On a side note, speaking of the number eight, if you’re Dick Van Patten, “Eight is Enough.” There I go dating myself again. Eight is also the number Grover used to paint on the blue bald guy’s head on Sesame Street. Why couldn’t the SATs been more about primetime television from the 80’s, and not Geometry and Algebra? A2 + B2 = Chris is going to a college after he gets good grades at a community college because his SATs were awful.
Me and my tangents.
Anyway, a couple interesting facts for you about the Yankees and this series. This regular season, the Bombers were 15-0 when the score was tied at the end of the seventh inning. According to the Elias Sports Bureau, that’s the second longest streak in Major League history. Only the 1906 Giants had more wins in a row. They had 16 when the game was tied after the seventh. Why is this important you ask? I think this series will come down to the bullpens. The starting pitching is lights out on both sides, and the Yankees have the edge in the pen. They have the best pen left in the playoffs, hands down. So if the game is close or tied late, Shearn: Chapter 1, Verse 1 of the 2009 ALCS Bible says, “It’s advantage Yankees, boys and girls.”

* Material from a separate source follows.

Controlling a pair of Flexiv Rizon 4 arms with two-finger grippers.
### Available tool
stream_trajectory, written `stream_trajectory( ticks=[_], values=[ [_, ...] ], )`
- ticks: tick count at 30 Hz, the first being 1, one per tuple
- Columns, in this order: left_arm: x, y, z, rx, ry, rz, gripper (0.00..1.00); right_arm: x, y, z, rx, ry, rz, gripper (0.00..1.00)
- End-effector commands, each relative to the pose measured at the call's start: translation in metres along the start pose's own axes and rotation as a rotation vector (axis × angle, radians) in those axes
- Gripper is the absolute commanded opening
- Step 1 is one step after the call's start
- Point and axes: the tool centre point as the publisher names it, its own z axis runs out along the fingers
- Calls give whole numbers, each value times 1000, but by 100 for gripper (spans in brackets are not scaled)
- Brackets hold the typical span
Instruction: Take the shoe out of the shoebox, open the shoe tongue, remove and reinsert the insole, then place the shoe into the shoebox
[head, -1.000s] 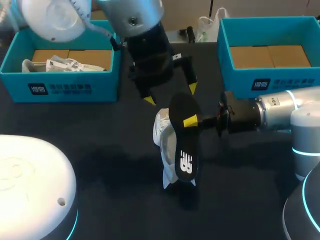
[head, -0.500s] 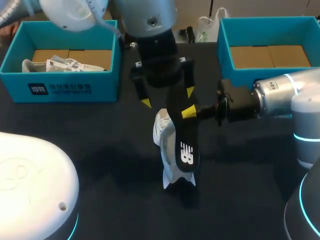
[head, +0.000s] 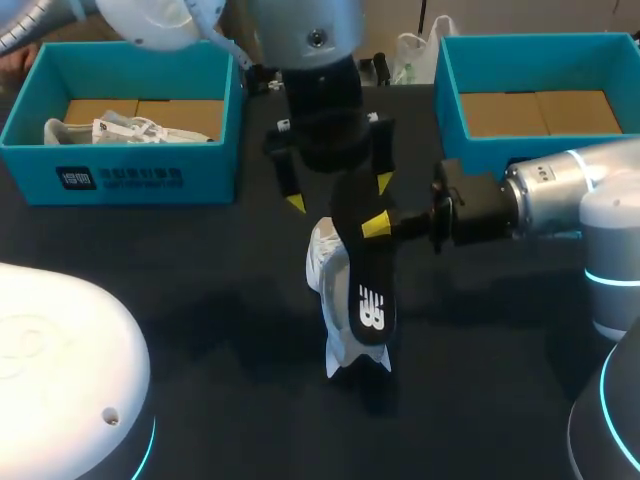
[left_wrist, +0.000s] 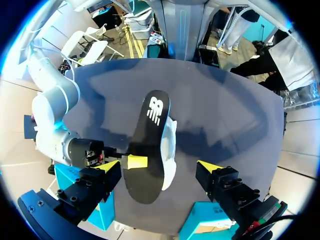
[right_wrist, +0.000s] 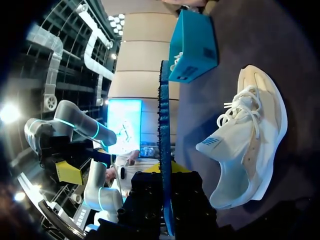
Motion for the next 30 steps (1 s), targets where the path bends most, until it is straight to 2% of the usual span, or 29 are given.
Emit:
stream_trajectory(
  ticks=[1,11,14,15,16,17,18,22,28,30],
  values=[
    [0,0,0,-2,2,0,100,2,-4,-1,-13,1,0,0],
    [0,0,0,-2,2,0,100,8,-2,-5,-14,-8,-1,0],
    [6,5,2,21,-26,13,100,9,-2,-7,-22,-10,-10,0],
    [8,7,3,26,-75,17,100,9,-2,-8,-24,-10,-11,0],
    [10,8,2,64,-99,13,100,9,-2,-8,-25,-9,-13,0],
    [12,10,3,64,-104,4,100,8,-2,-9,-29,-5,-18,0],
    [15,11,3,66,-161,13,100,8,-2,-9,-29,-4,-19,0],
    [25,11,-3,190,-264,24,100,9,-1,-11,-32,0,-22,0],
    [39,11,-3,239,-393,58,100,10,3,-10,-20,3,-12,0],
    [43,9,-3,216,-446,78,100,11,4,-11,-18,1,-11,0]
  ],
)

Another cool stat to keep all of my Twitter followers from committing Chip Caray in the first inning after a lead-off double: The Yankees were a combined 21-14 against the teams in the AL that made the playoffs — 9-9 against the Red Sox (after starting 0-8, by the way), 5-5 against the Angels and 7-0 against the Twins.
If you are an avid reader of, “Off the Wall” or you listen to the “Off the Wall: The Podcast,” you know what I think about things “on paper.” If it’s on paper, it means it’s in the past. You can break down stats all you want. It’s a new season, it’s a new day, and at the end of this series, there will be new heroes to revere.
Every time I make my way to the field at Yankee Stadium, whether it was the old place or the new Pinstriped Palace, I instantaneously turn into a kid again. I can’t help it. Doc Brown and the Delorean not necessary. It’s just how it is. I can’t help it. Didn’t I just say that? I know I’m a reporter, and a journalist, but when I interview Yankee legends it’s like a natural high. Look, when Reginald Martinez Jackson walks over and says he’ll answer a couple of questions, well then I just turn into a babbling mess. Like I said, I can’t help it, I’m a fan. I have been since I was a fetus. (My mother still has the ultrasound where they saw the interlocking NY on my forehead)
Of course, I’m kidding, but you get it, I’m a huge fan.
Okay, back to Reggie. The man hit three home runs in a single game in the World Series. He will always and forever be a part of Yankee lore, and here is a kid that grew up a Yankee fan in a small town called South River, New Jersey, on the field before a postseason game interviewing a Yankee legend. It’s going to affect me a little bit. Sorry if everything I learned in Broadcast Journalism goes out the window.
Sometimes I have to jump back and pinch myself. I have a pretty cool job, I have to admit. Should I be a rabid fan when I do an interview? No. Should I be detatching myself from my fandom? Yes. I know that. But I can’t help myself. Everyone on my block dreamed that one day we would be a New York Yankee. Well, I am as close as anyone will ever be, they all live vicariously through me, and I’m loving every minute of it.